In order to resolve whether gramicidin A channels are formed by right- or left-handed beta-helices, we synthesized an optically reversed (or mirror image) analogue of gramicidin A, called gramicidin A-, to test whether it forms channels that have the same handedness as channels formed by gramicidin M- (F. Heitz et al., Biophys. J. 40:87-89, 1982). In gramicidin M- the four tryptophan residues have been replaced with phenylalanine, and the circular dichroism (CD) spectrum therefore reflects almost exclusively contributions from the polypeptide backbone. The CD spectrum of gramicidin M- in dimyristoylphosphatidylcholine vesicles is consistent with a left-handed helical backbone folding motif (F. Heitz et al., Biophys. Chem. 24:149-160, 1986), and the CD spectra of gramicidins A and A- are essentially mirror images of each other. Based on hybrid channel experiments, gramicidin A- and M- channels are structurally equivalent, while gramicidin A and A- channels are nonequivalent, being of opposite helix sense. Gramicidin A- channels are therefore left-handed, and natural gramicidin A channels in phospholipid bilayers are right-handed beta 6.3-helical dimers.
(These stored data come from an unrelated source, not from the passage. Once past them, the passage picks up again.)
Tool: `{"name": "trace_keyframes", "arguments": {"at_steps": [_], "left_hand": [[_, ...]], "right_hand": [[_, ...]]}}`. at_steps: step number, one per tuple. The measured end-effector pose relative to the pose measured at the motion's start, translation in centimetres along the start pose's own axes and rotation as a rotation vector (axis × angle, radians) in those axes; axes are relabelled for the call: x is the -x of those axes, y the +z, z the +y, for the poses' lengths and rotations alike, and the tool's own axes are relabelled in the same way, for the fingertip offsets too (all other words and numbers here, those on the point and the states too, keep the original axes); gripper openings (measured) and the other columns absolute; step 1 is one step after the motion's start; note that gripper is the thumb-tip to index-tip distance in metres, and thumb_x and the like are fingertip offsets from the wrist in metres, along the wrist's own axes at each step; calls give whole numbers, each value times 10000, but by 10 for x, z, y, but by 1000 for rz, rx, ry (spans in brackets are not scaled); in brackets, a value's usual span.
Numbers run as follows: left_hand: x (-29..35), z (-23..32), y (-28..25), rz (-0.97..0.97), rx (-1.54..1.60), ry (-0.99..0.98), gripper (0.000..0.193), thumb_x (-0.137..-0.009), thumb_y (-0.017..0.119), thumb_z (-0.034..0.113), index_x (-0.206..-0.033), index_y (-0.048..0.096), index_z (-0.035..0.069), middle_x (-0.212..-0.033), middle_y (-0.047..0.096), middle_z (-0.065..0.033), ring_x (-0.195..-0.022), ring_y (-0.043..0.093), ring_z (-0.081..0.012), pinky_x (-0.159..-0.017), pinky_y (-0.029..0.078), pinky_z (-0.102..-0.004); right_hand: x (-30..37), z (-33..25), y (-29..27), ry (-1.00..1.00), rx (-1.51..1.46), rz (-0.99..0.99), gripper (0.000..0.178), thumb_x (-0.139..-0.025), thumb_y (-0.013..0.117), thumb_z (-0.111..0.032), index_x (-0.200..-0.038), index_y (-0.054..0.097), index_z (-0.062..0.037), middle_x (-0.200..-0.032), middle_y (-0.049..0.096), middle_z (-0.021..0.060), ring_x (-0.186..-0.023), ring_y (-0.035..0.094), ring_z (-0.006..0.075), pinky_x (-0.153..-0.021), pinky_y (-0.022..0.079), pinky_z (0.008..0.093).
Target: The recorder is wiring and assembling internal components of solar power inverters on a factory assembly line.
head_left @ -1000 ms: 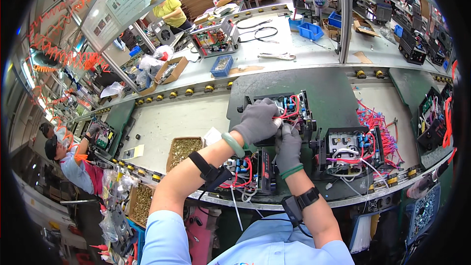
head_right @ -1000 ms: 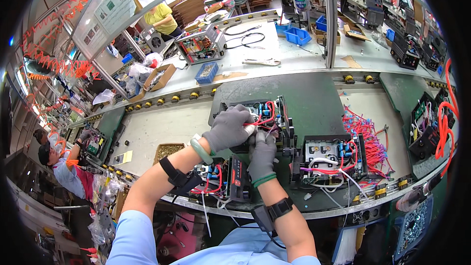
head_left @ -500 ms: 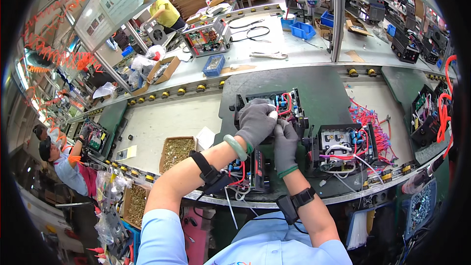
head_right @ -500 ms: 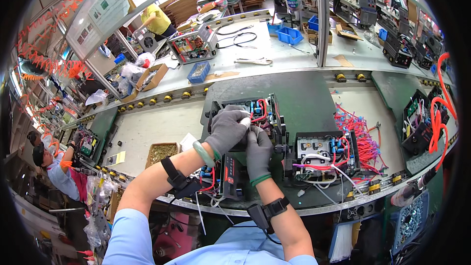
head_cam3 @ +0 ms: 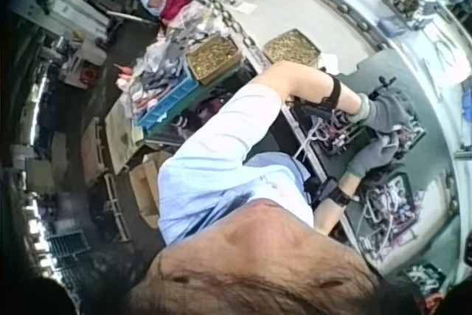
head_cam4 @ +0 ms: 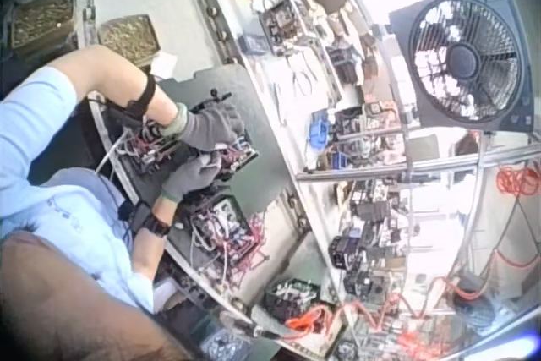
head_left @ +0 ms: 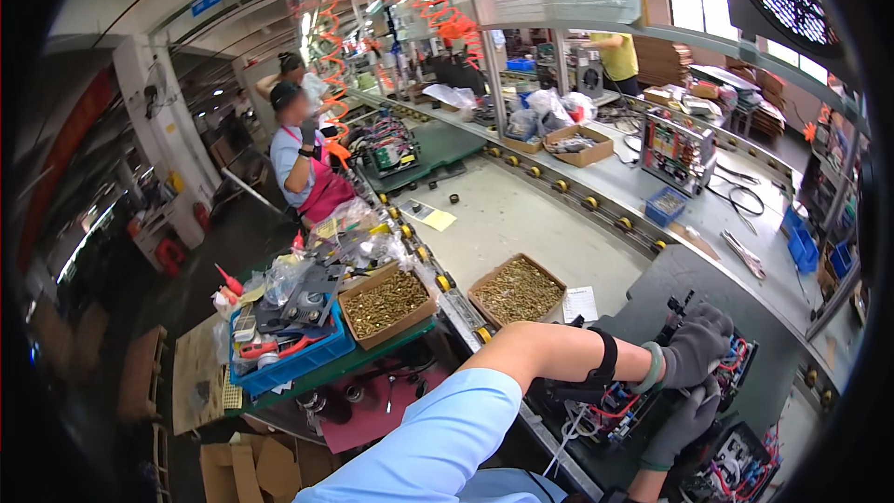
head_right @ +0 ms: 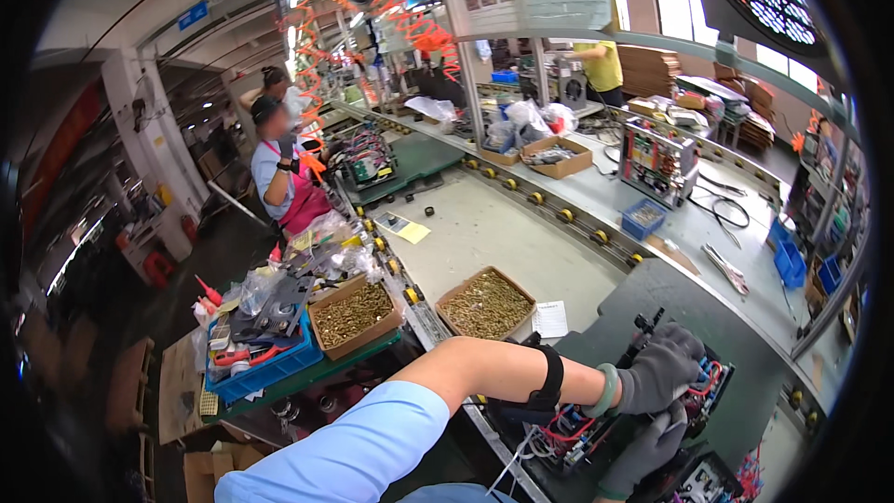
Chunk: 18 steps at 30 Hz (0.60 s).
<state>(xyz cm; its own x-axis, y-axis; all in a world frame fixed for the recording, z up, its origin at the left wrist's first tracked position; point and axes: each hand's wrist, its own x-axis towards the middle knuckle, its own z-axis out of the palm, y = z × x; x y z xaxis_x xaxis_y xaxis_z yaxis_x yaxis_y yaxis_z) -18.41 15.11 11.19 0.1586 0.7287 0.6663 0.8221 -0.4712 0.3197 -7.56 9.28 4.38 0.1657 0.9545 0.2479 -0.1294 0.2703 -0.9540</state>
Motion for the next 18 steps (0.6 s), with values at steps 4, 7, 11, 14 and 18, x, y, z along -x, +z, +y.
{"name": "trace_keyframes", "arguments": {"at_steps": [4, 7, 11, 14, 18], "left_hand": [[1, -9, -17, -192, -307, 221, 195, -671, 723, 232, -794, 657, 95, -925, 638, -92, -1037, 585, -318, -1102, 317, -545], [-7, -6, -12, -357, -85, 228, 344, -643, 783, 266, -906, 656, 84, -983, 652, -107, -1088, 590, -324, -1089, 311, -640], [-13, -7, -29, -399, 22, 104, 536, -663, 845, 364, -1134, 668, 179, -1144, 618, -94, -1081, 602, -346, -972, 483, -503], [-11, -26, -55, -403, 69, 142, 450, -667, 811, 340, -1063, 687, 167, -1054, 662, -79, -1074, 623, -309, -909, 524, -446], [-6, -40, -27, -184, 172, 186, 176, -734, 765, 138, -885, 681, 107, -952, 683, -126, -947, 671, -335, -828, 557, -420]], "right_hand": [[-12, 4, -8, 157, 27, -48, 271, -1009, 486, -110, -1198, 617, 34, -1072, 661, 82, -966, 616, 164, -852, 489, 291], [-11, 3, -16, 192, -310, -100, 287, -1007, 499, -140, -1215, 611, 23, -1068, 667, 92, -869, 607, 126, -780, 487, 257], [-6, 26, -19, 361, -552, -402, 407, -941, 520, -47, -1346, 506, -10, -1166, 634, 97, -707, 545, 62, -563, 424, 190], [3, -19, -3, 407, -617, -405, 525, -889, 595, -49, -1399, 472, -40, -1049, 614, 42, -663, 532, 39, -468, 373, 168], [-11, -27, 10, 546, -445, -190, 222, -972, 588, -210, -1154, 645, -96, -915, 631, -28, -701, 578, 28, -474, 365, 163]]}}
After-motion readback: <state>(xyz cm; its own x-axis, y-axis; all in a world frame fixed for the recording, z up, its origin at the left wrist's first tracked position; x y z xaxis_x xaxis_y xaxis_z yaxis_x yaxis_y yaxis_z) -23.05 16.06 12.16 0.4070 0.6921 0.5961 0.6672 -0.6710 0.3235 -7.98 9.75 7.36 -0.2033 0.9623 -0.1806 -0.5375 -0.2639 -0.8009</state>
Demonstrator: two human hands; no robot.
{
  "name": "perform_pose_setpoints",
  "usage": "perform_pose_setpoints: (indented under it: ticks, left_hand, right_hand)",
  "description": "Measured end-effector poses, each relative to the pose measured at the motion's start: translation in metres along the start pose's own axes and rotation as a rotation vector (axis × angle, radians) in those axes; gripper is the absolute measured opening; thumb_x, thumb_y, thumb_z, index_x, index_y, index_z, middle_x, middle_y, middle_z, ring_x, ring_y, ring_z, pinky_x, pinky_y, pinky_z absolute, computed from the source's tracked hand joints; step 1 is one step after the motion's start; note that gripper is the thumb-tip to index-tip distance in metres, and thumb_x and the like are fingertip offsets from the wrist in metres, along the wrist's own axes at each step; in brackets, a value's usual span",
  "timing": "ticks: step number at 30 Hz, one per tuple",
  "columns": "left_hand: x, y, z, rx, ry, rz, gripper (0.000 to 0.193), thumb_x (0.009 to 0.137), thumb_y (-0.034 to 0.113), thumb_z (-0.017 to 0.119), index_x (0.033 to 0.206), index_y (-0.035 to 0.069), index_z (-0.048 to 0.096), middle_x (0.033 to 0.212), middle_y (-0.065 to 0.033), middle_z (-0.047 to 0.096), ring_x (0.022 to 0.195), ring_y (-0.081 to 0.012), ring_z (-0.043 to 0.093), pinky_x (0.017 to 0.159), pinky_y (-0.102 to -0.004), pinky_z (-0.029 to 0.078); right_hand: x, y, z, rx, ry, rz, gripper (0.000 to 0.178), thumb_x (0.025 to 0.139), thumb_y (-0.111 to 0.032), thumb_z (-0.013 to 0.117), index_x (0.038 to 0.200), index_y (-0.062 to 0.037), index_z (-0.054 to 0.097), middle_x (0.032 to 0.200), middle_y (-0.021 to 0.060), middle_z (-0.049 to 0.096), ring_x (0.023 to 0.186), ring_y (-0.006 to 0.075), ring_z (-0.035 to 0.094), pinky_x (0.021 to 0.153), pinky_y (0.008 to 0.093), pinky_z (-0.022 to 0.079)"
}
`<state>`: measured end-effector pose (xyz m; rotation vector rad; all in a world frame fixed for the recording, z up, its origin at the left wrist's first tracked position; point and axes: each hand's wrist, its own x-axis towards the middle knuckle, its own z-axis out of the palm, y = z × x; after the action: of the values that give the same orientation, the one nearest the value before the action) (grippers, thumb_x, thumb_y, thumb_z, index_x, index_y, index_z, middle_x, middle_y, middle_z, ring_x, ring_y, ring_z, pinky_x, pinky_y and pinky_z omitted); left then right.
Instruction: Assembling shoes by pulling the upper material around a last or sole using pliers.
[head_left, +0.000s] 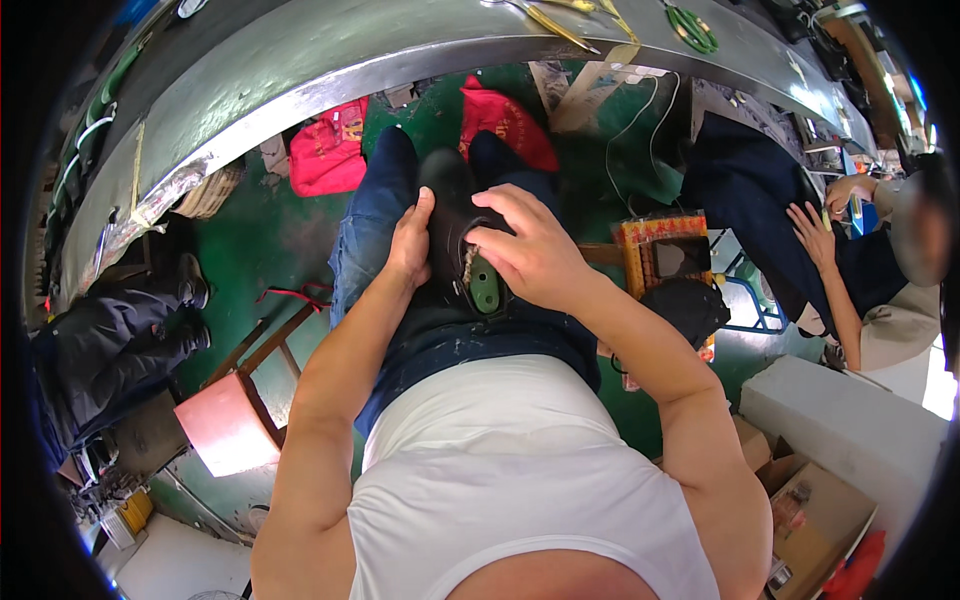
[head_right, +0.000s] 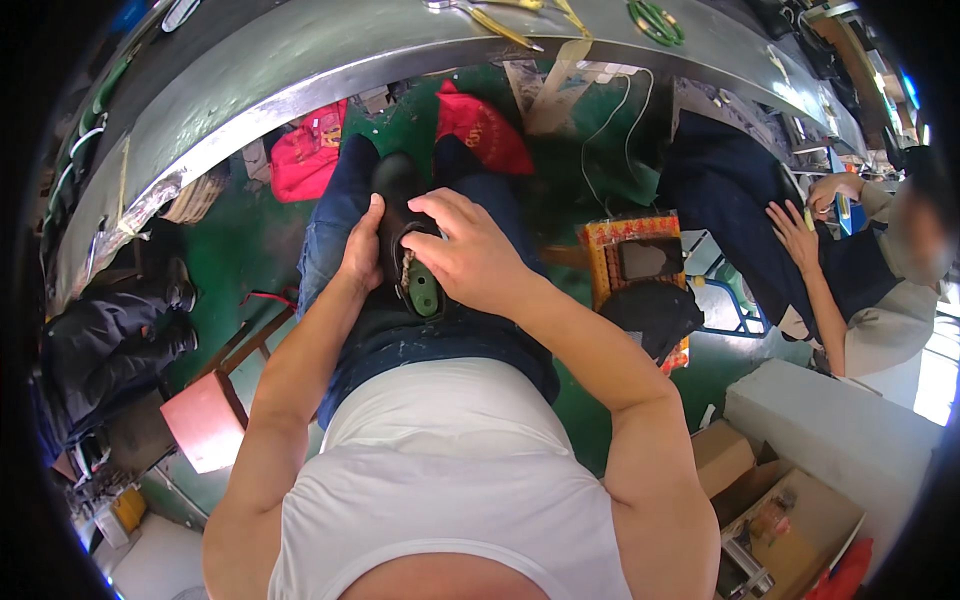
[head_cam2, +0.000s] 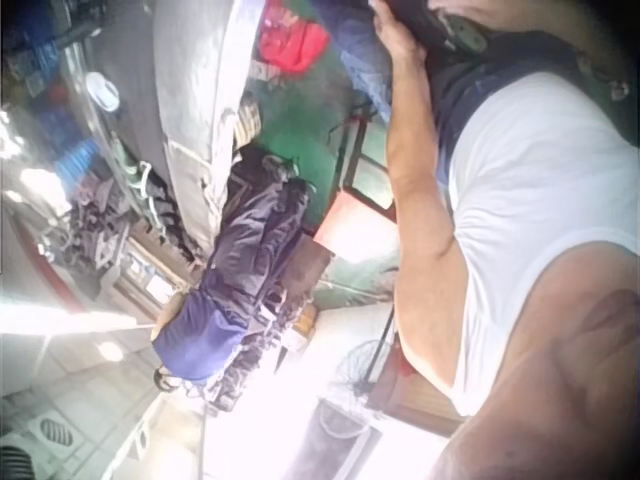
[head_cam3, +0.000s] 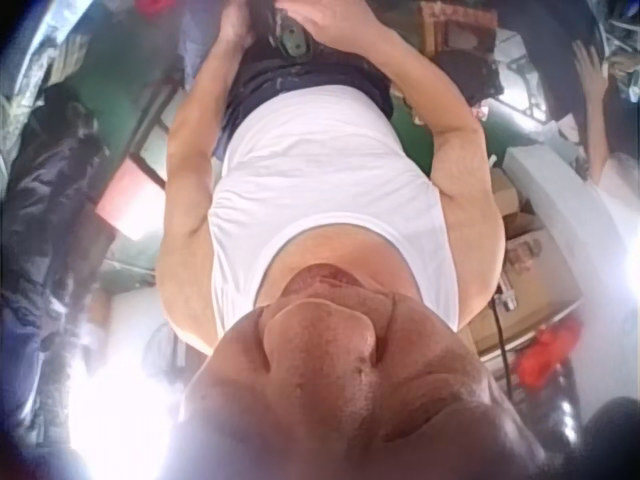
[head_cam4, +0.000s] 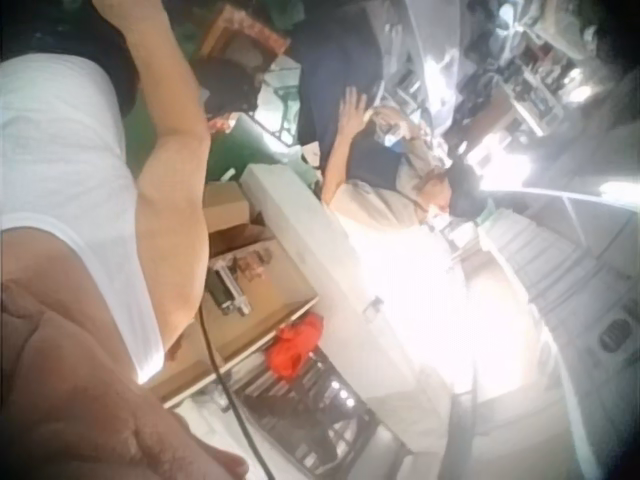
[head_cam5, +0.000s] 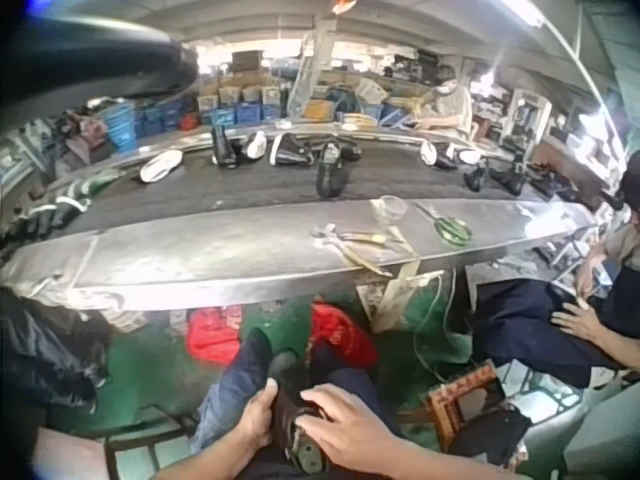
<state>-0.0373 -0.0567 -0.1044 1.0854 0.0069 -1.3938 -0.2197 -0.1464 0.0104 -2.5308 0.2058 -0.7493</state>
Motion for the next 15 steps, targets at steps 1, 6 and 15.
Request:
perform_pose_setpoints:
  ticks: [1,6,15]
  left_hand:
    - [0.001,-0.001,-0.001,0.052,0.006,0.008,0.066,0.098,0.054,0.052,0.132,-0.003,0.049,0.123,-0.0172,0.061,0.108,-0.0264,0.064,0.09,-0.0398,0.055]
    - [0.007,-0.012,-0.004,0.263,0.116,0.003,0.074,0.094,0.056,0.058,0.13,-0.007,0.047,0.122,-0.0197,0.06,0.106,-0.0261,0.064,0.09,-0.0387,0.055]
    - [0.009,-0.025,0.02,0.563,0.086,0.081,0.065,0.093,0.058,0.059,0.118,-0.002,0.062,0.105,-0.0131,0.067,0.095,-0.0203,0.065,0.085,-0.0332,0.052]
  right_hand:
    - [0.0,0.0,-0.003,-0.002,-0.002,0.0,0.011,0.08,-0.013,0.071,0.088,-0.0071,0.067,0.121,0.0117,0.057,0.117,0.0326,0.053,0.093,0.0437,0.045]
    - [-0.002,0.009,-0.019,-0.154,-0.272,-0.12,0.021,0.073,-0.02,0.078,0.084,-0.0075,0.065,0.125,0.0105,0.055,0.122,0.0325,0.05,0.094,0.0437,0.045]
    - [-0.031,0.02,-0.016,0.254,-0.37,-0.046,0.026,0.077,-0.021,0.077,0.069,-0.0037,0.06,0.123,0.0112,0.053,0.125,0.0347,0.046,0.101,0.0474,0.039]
为了确定短杆菌肽A通道是由右手还是左手β-螺旋形成的,我们合成了一种短杆菌肽A的光学反转(或镜像)类似物,称为短杆菌肽A-,以测试它形成的通道是否与短杆菌肽M-形成的通道具有相同的手性(F. 海茨等人,《生物物理学杂志》40:87 - 89,1982年)。在短杆菌肽M-中,四个色氨酸残基已被苯丙氨酸取代,因此圆二色性(CD)光谱几乎完全反映了多肽主链的贡献。短杆菌肽M-在二肉豆蔻酰磷脂酰胆碱囊泡中的CD光谱与左手螺旋主链折叠基序一致(F. 海茨等人,《生物物理化学》24:149 - 160,1986年),并且短杆菌肽A和A-的CD光谱基本上是彼此的镜像。基于混合通道实验,短杆菌肽A-和M-通道在结构上是等效的,而短杆菌肽A和A-通道是不等效的,具有相反的螺旋方向。因此,短杆菌肽A-通道是左手性的,并且磷脂双层中的天然短杆菌肽A通道是右手性β6.3-螺旋二聚体。